3. Look at the three-point shooting of your candidate's team: if it was really good in March, discount that as a factor in your hiring. Example: for all I know, Ernie Kent will turn out to be the next John Wooden. But if he's hired based on what Oregon did this month, he'll show his true greatness in spite of his team's precociously hot outside shooting and not because of it. (Actually the same could be said, kind of, for Pearl. Tennessee left the building having shot 49 percent on their threes in the tournament.)
Well, well, well. Is the Wonk suggesting that we judge new coaches on their team's ability to convert a 2-point shot in their own offense? Is he suggesting that someone research the offensive efficiency of all the potential coaches? And are you suggesting that I'm going to let this notion go without a post and another mention for my 4th favorite tag, "math is hard"?

See you with facts this weekend, Hawkeye fans.

Tuesday, March 27, 2007

"So much love, and also so much information."

More bad news today. The Hair Gel's favorite college basketball blogger, Big Ten Wonk, is hanging up the Chuck Taylors after this season. Sort of. Not really. Says the Wonk:

I've decided that this will be the last season of "Big Ten Wonk."

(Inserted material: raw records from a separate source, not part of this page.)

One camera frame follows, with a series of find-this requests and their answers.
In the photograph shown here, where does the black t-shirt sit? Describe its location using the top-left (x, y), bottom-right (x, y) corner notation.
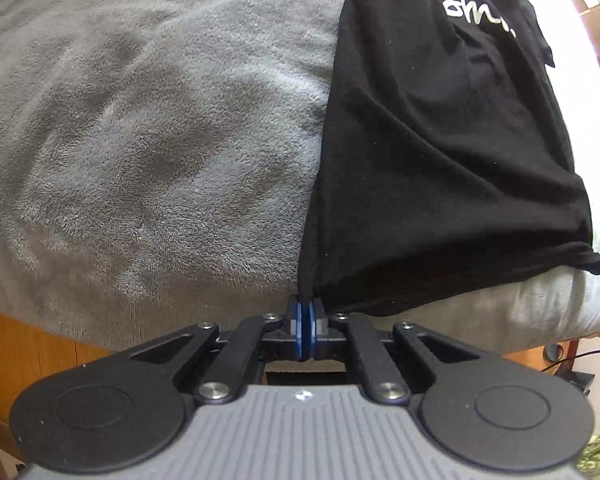
top-left (296, 0), bottom-right (596, 318)

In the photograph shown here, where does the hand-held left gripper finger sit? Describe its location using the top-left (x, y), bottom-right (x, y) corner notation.
top-left (129, 296), bottom-right (307, 406)
top-left (306, 296), bottom-right (485, 406)

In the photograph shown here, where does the grey fleece blanket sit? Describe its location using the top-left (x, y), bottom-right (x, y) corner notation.
top-left (0, 0), bottom-right (600, 361)

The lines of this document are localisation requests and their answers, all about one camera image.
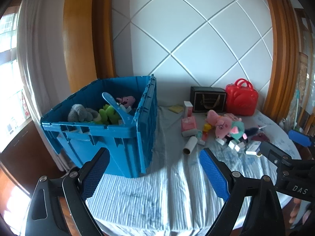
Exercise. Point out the grey plush toy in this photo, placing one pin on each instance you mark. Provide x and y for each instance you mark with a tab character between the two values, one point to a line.
78	113

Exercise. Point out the white blue tablecloth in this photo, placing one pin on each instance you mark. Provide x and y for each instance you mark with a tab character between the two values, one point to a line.
160	189

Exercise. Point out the small yellow toy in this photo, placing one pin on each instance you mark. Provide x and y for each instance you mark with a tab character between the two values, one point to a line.
207	128

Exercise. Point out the black gift box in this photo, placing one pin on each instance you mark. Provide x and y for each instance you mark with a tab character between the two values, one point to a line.
208	99

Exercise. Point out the pink tissue pack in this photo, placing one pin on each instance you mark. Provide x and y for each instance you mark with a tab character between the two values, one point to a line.
189	126

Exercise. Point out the light blue plastic scoop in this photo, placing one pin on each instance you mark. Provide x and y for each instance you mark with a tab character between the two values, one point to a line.
118	109

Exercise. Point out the teal plush toy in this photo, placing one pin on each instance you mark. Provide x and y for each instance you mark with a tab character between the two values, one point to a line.
237	129

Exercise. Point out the blue plastic crate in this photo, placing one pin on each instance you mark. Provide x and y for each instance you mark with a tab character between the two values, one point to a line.
81	140

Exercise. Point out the small white box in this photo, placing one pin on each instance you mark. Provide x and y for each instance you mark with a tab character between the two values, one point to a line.
220	141
236	147

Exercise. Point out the red patterned packet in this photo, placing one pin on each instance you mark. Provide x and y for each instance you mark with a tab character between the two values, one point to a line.
230	116

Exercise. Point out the tall pink white box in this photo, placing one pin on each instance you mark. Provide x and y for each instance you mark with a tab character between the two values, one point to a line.
187	109

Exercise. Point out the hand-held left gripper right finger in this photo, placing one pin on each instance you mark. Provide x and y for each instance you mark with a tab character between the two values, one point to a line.
214	174

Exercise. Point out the person's right hand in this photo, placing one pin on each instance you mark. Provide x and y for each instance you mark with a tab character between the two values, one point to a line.
296	213

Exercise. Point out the blue feather brush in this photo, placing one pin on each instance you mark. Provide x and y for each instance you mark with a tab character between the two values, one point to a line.
253	130

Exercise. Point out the red toy suitcase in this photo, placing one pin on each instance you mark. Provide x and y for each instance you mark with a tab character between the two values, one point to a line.
242	100

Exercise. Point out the pink pig plush orange dress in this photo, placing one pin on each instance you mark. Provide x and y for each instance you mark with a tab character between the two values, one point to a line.
212	116

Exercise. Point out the green plush toy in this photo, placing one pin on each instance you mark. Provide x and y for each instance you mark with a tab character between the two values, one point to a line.
105	115

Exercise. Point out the white curtain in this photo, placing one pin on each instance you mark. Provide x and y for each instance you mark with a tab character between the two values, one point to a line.
32	54

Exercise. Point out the pink pig plush with glasses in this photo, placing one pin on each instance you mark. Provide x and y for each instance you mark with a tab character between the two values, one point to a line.
222	127

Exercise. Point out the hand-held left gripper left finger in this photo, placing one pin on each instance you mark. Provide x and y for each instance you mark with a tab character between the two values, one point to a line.
96	172

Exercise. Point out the white blue medicine box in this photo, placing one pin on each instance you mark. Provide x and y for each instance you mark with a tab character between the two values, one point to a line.
253	148

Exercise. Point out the dark red pouch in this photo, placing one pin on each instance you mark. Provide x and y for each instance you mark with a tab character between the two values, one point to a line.
260	137

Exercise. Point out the wooden door frame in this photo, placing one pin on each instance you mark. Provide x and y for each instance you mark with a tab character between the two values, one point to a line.
280	54
78	29

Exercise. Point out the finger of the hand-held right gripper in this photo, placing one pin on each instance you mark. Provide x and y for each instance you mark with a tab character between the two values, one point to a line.
270	152
300	137

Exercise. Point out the small pink plush toy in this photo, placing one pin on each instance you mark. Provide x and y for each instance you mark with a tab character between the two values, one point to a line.
126	100

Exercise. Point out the yellow sticky note pad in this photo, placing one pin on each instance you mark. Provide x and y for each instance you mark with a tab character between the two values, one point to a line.
176	109

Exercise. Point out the white paper roll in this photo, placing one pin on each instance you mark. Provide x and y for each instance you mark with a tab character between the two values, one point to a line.
190	145

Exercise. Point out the bright window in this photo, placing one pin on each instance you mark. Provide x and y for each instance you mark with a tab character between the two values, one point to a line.
8	66

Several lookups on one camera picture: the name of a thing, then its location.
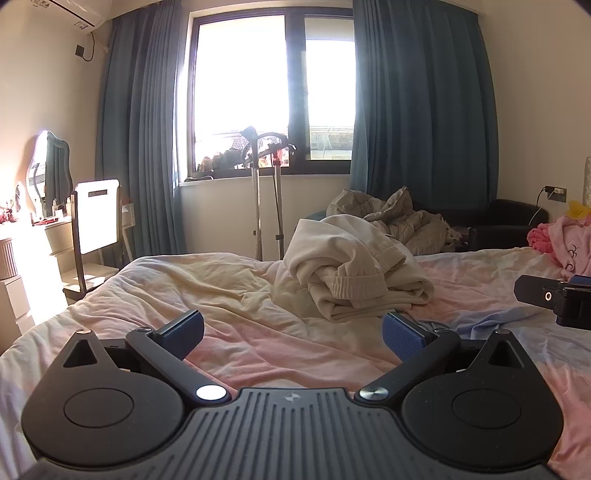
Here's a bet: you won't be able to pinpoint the cream pants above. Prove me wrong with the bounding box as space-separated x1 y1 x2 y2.
274 215 437 322

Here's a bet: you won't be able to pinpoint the bed with pastel sheet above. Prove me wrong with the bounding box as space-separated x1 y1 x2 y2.
0 247 591 480

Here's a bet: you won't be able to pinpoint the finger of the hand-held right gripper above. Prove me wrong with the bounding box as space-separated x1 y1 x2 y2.
514 274 570 308

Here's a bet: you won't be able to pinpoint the white air conditioner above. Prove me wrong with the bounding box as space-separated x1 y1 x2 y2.
34 0 114 31

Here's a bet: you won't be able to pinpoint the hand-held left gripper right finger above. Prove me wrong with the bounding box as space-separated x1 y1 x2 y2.
355 312 531 408

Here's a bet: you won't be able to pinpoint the dark framed window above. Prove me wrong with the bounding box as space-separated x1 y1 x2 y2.
187 11 358 177

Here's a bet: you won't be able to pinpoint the white ribbed canister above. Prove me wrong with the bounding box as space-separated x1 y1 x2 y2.
0 237 20 280

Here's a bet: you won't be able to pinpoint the white dressing table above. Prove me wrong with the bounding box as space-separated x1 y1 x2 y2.
0 215 77 342

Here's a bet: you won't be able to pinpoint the pink fleece robe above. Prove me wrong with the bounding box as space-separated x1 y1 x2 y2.
527 213 591 278

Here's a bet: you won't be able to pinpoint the blue curtain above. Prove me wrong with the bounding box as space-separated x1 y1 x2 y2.
95 0 195 271
348 0 502 232

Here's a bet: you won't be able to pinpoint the metal crutches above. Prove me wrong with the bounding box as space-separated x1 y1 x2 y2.
238 126 298 261

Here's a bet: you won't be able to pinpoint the wavy framed mirror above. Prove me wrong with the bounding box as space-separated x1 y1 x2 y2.
25 130 75 219

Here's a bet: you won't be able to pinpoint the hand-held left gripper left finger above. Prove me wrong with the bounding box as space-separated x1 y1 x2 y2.
62 310 232 408

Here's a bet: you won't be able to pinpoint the white backed chair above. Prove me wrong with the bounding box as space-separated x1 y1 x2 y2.
62 179 127 306

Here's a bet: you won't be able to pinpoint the black sofa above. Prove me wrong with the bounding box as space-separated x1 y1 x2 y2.
413 199 550 254

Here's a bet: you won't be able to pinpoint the white charger cable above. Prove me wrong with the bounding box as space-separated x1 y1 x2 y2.
529 188 550 227

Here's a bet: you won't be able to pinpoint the grey quilted jacket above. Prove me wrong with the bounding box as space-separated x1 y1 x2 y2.
325 187 462 257

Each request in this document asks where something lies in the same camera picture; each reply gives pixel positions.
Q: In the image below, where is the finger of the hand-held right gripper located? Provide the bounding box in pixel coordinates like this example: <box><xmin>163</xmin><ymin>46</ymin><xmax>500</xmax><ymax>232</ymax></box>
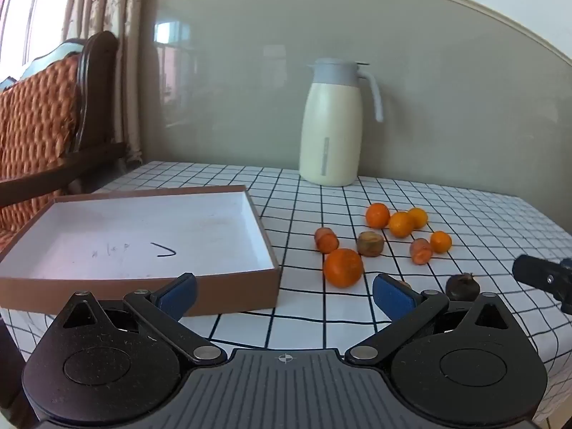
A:
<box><xmin>512</xmin><ymin>255</ymin><xmax>572</xmax><ymax>316</ymax></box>

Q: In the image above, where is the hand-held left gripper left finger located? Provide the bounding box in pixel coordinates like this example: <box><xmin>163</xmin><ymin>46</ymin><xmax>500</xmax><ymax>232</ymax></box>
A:
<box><xmin>56</xmin><ymin>272</ymin><xmax>226</xmax><ymax>366</ymax></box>

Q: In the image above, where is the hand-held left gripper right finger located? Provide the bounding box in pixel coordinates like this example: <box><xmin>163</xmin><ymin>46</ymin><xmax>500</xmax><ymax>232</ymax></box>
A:
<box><xmin>344</xmin><ymin>272</ymin><xmax>514</xmax><ymax>366</ymax></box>

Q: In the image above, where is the carrot piece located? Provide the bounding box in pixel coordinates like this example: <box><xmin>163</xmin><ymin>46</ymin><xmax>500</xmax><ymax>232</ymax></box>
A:
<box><xmin>314</xmin><ymin>227</ymin><xmax>340</xmax><ymax>254</ymax></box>
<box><xmin>410</xmin><ymin>238</ymin><xmax>433</xmax><ymax>264</ymax></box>

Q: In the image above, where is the large orange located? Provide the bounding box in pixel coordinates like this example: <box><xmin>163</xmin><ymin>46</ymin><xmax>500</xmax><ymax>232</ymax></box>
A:
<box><xmin>323</xmin><ymin>248</ymin><xmax>364</xmax><ymax>289</ymax></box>

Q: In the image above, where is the brown kiwi piece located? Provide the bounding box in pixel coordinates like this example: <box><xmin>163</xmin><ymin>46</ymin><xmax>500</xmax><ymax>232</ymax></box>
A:
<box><xmin>356</xmin><ymin>231</ymin><xmax>385</xmax><ymax>257</ymax></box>

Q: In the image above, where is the brown cardboard box tray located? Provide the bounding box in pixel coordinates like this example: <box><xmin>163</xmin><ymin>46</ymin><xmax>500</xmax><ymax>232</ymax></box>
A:
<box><xmin>0</xmin><ymin>185</ymin><xmax>281</xmax><ymax>318</ymax></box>

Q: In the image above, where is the dark round fruit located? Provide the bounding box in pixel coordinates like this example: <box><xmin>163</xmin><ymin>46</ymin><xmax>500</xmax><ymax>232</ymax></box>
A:
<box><xmin>445</xmin><ymin>273</ymin><xmax>481</xmax><ymax>301</ymax></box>

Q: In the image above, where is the white checked tablecloth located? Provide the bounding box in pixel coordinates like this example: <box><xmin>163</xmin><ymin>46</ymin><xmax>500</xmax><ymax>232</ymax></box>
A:
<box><xmin>0</xmin><ymin>161</ymin><xmax>572</xmax><ymax>423</ymax></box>

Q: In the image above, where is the cream thermos jug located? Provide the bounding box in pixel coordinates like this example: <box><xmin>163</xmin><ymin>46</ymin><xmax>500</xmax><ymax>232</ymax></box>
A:
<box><xmin>299</xmin><ymin>58</ymin><xmax>384</xmax><ymax>187</ymax></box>

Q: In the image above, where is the wooden sofa with orange cushions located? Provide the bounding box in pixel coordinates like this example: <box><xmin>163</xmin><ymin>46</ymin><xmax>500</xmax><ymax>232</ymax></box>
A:
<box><xmin>0</xmin><ymin>31</ymin><xmax>128</xmax><ymax>251</ymax></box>

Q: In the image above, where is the beige patterned curtain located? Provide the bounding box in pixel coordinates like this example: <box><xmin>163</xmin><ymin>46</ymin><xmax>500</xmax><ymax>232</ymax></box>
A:
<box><xmin>58</xmin><ymin>0</ymin><xmax>146</xmax><ymax>166</ymax></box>

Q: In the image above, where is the window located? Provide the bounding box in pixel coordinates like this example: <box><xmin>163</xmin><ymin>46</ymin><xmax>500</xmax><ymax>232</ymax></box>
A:
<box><xmin>0</xmin><ymin>0</ymin><xmax>68</xmax><ymax>81</ymax></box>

Next season I'll continue to write on a regular basis on college basketball. I just don't know where, exactly. Watch this space for a referral.

Regular readers know that this past season I spent less time on, say, Northwestern than on North Carolina, Florida, UCLA, Kansas, Georgetown, and Butler. I know this shift befuddled a few of you and, given this blog's title, any befuddlement was entirely reasonable. So now I want to end that confusion: I want to write about college basketball. The whole thing.
Tearful and despondent, I was moved to rip off poetry. With a doff of the cap to Jack Byrnes...

You gave me tempo-free,
You gave me PPWS,
You gave me Oden.
Your name was Wonk,
A wonk from the Big Ten.
But you were also a wonk of the rest of basketball,
And it needed you, too.
I selfishly tried to hold on to you,
While other conferences ate away at your heart,
Like an unstoppable rebel force.
And now we'll meet in Heaven,
And I shall see you
Probably next year, probably next year, (sniff) probably next year.